A new study from the University of Texas Southwestern Medical Center has large implications for the 0.03% of the population who lives with neurofibromatosis (NF1), one of the most common human genetic diseases. Dr. Lu Le and Dr. Zhiguo Chen, using a large multihead microscope at UT Southwestern, discovered the specific cell type responsible for large, disfiguring tumors called plexiform neurofibromas that occur in 30% of NF1 patients.

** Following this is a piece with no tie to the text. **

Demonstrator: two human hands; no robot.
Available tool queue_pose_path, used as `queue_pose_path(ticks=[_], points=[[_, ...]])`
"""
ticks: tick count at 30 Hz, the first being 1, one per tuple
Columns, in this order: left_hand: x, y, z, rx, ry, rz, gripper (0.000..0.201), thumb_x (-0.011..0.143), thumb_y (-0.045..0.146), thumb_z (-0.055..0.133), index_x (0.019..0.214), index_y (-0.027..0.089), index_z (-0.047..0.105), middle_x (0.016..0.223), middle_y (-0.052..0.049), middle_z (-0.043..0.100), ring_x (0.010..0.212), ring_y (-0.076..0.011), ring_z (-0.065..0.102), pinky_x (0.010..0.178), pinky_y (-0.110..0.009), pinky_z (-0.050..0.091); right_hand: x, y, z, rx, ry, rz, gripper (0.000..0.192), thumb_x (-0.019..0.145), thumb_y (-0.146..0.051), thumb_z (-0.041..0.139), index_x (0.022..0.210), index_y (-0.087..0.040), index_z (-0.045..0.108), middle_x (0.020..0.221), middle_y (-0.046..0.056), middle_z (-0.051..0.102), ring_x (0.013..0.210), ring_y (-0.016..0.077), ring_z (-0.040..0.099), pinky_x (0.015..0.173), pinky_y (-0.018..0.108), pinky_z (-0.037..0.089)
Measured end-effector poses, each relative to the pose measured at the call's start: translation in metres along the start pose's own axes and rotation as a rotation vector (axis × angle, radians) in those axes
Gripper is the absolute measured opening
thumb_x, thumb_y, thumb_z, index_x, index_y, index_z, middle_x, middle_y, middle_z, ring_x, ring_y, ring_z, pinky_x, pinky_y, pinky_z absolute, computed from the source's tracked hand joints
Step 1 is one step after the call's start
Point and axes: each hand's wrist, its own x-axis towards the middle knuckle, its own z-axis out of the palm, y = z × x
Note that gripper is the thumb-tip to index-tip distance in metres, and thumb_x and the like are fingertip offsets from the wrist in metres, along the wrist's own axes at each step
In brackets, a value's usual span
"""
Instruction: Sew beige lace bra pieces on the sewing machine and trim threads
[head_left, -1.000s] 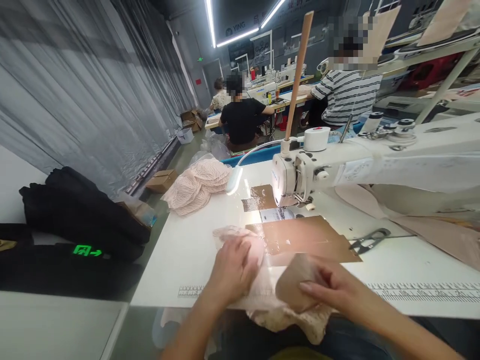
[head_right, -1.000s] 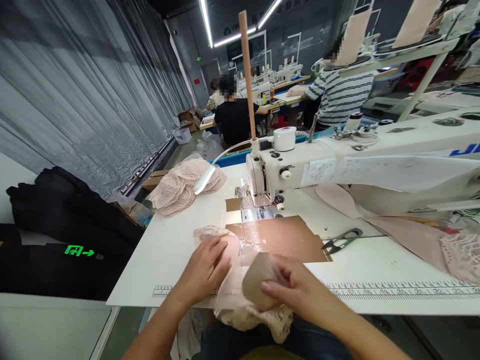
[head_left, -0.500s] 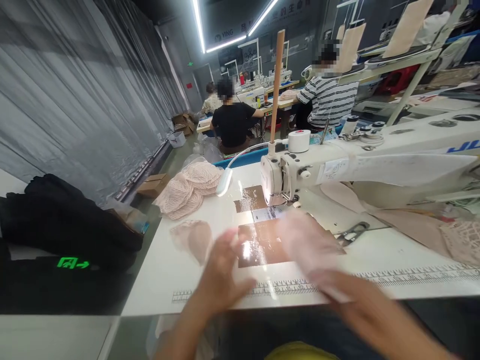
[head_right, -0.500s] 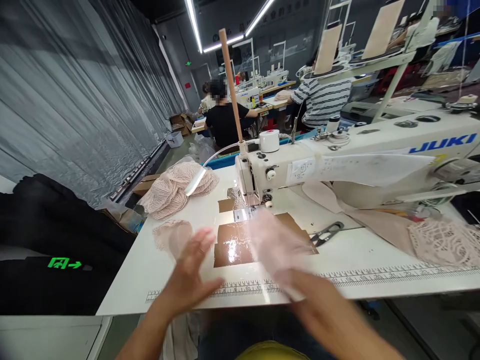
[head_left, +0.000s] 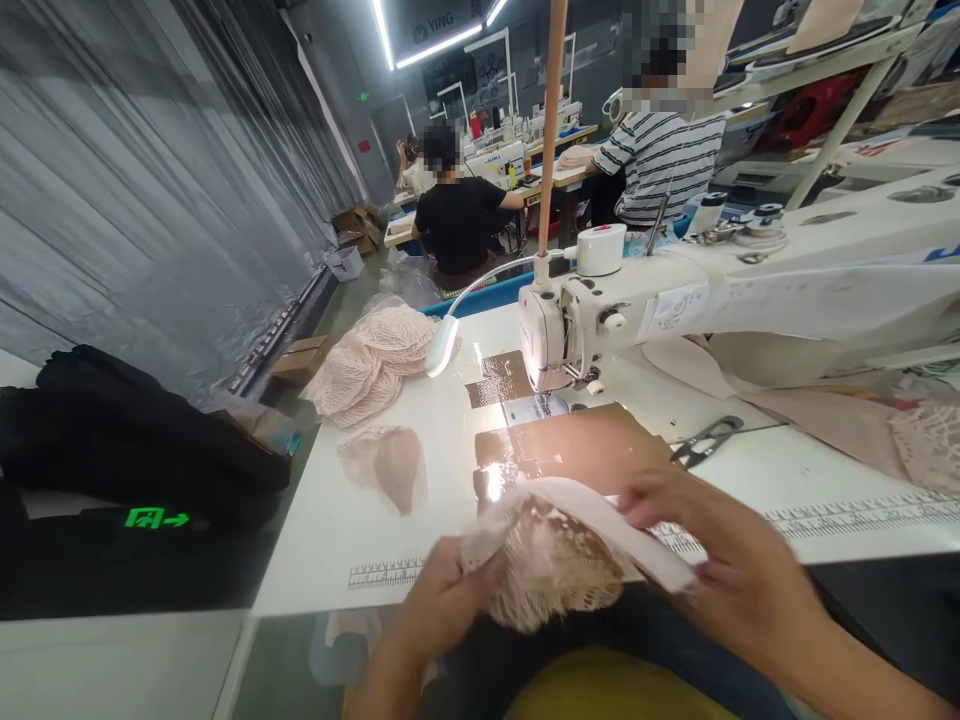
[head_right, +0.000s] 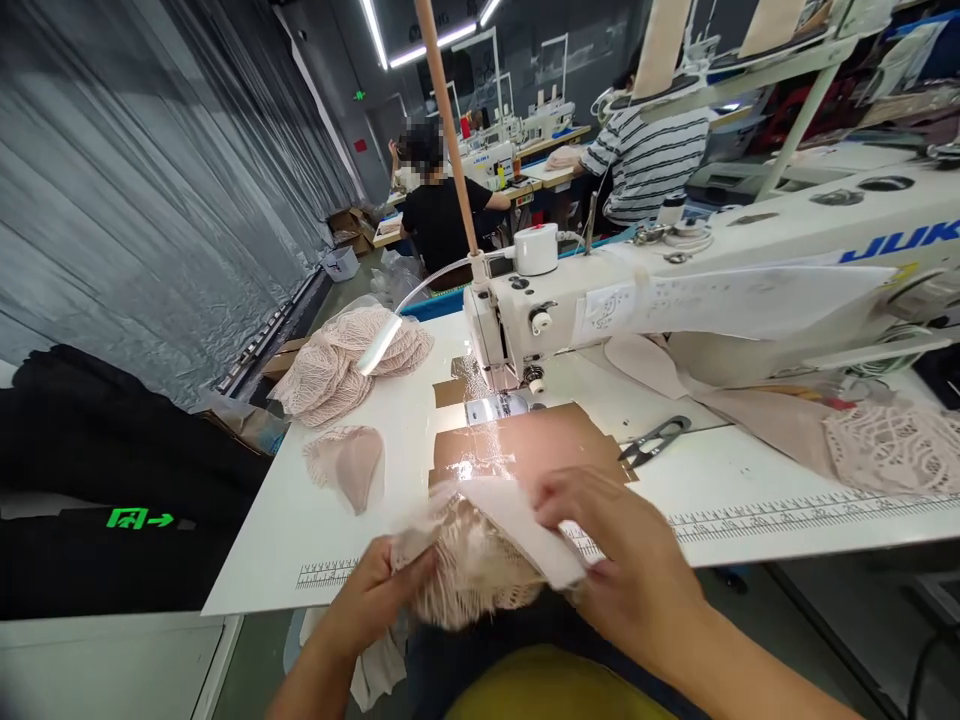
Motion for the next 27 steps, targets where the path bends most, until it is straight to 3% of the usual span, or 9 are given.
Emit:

“This advance provides new insight into the steps that lead to tumor development and suggests ways to develop therapies to prevent neurofibroma formation where none exist today,” said Dr. Le in a news release from UT Southwestern. Along with Dr. Chen and collaborators, Dr. Le described their work in “Cells of Origin in the Embryonic Nerve Roots for NF1-Associated Plexiform Neurofibroma,” published in Cancer Cell.
Although the majority of plexiform neurofibromas are benign, there is a 10% risk of malignant transformation and subsequent fatality. To understand the mechanisms of tumor development and transformation, the research team traced a set of cells, known as GAP43+ PLP+ Schwann cell precursors, in embryonic nerve roots and discovered the origin of the tumors.
“If we can isolate and grow the cells of origin for neurofibromas, then we can reconstruct the biological steps that lead these original cells to tumor stage,” said Dr. Le, explaining the motivation of their work. “Once we know the critical steps in the process, then we can design inhibitors to block each step in an effort to prevent or slow tumor formation.”
In the study the team did not design an inhibitor for treatment, but they did use their findings to generate an animal model for preclinical drug screening. The team genetically engineered mice to hold the mutation responsible for NF1 and administered PD0325901, a highly selective pharmacological inhibitor of MEK, which is part of a pathway vital to tumor formation. Mice treated with PD0325901 experienced significantly slower tumor growth than non-treated mice, indicating the mouse model can be used to test therapies before they are used in clinical trials.
These results are vital to the health and longevity of afflicted patients, as there is no cure for this specific type of transformed tumors, known as malignant peripheral nerve sheath tumors (MPNSTs). The present results add to the momentum of research generated last year by Dr. Le’s research team that found MPNSTs could be reduced by administering BRD4 inhibitors. The team is currently working with a pharmaceutical company to bring the BRD4-inhibiting drug into clinical trials.
“This study addresses a fundamental question in the neurofibromatosis field,” concluded Dr. Le. “It points to the importance of stem cells and their immediate progenitors in the initiation of tumors, consistent with the notion that these neoplasms originate in a subset of primitive precursors and that most cells in an organ do not generate tumors.” By identifying these specific cells, scientists may be one step closer to better helping patients with MPNST.